* PROVIDED RECORDS:
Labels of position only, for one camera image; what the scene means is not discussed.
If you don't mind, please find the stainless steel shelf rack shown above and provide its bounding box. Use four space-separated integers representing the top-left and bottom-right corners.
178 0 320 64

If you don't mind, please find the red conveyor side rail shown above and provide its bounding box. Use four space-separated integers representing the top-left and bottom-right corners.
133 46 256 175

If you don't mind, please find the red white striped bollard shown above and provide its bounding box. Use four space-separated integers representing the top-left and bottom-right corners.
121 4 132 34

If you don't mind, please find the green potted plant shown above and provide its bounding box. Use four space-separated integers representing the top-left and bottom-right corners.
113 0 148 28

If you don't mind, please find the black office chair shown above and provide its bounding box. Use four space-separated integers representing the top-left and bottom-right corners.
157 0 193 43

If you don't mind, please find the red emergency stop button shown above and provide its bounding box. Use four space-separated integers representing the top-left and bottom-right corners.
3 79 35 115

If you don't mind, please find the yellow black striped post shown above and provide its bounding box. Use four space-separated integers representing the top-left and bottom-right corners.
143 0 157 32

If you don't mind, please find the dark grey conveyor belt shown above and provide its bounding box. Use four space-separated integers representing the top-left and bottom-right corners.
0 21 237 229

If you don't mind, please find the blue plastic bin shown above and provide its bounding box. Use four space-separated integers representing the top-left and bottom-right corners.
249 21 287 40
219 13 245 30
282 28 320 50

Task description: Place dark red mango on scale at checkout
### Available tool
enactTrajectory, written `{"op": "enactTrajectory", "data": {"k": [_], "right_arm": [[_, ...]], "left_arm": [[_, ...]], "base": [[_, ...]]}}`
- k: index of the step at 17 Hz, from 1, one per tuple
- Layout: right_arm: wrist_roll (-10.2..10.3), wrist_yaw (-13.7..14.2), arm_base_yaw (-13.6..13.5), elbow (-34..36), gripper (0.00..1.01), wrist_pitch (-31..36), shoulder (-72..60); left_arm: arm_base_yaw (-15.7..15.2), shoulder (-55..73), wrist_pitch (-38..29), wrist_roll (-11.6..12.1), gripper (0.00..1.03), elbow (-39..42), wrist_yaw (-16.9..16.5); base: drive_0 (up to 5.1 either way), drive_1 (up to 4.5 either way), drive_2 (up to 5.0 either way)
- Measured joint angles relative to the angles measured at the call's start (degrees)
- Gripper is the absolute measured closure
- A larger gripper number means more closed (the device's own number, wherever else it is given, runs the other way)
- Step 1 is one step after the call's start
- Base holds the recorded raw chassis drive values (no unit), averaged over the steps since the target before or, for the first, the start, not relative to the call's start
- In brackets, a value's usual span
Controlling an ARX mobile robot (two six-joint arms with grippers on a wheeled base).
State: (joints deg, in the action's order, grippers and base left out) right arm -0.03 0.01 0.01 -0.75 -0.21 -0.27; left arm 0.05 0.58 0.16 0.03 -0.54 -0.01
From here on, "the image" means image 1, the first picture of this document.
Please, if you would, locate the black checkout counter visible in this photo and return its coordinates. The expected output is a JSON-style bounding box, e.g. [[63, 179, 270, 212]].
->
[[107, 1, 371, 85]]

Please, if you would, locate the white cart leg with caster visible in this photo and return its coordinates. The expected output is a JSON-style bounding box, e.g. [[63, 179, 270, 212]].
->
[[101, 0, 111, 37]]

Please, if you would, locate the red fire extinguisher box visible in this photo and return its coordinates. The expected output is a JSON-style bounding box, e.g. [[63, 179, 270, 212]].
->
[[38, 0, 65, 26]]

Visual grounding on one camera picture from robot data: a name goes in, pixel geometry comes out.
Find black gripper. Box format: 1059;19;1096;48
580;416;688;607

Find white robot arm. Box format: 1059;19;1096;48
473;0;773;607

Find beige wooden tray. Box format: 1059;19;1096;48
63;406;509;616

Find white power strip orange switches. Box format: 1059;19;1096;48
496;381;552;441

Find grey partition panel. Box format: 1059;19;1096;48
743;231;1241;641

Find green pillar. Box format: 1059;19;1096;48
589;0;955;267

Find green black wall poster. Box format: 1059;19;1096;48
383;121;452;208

* ACTIVITY: Taking the lines above, repeat exactly those from the line that contains "If you don't mind, please find the yellow" through the line that contains "### Available tool", and both of those lines as well. Include nothing else.

* OUTPUT:
If you don't mind, please find the yellow black striped post shown above and provide its bounding box. Use four space-separated integers representing the top-left and bottom-right corners.
143 0 157 32

If you don't mind, please find the dark grey conveyor belt shown above and provide its bounding box. Use four space-separated integers representing the top-left and bottom-right corners.
0 21 237 229

If you don't mind, please find the blue plastic bin shown above and provide its bounding box. Use four space-separated integers representing the top-left and bottom-right corners.
249 21 287 40
219 13 245 30
282 28 320 50

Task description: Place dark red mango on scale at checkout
### Available tool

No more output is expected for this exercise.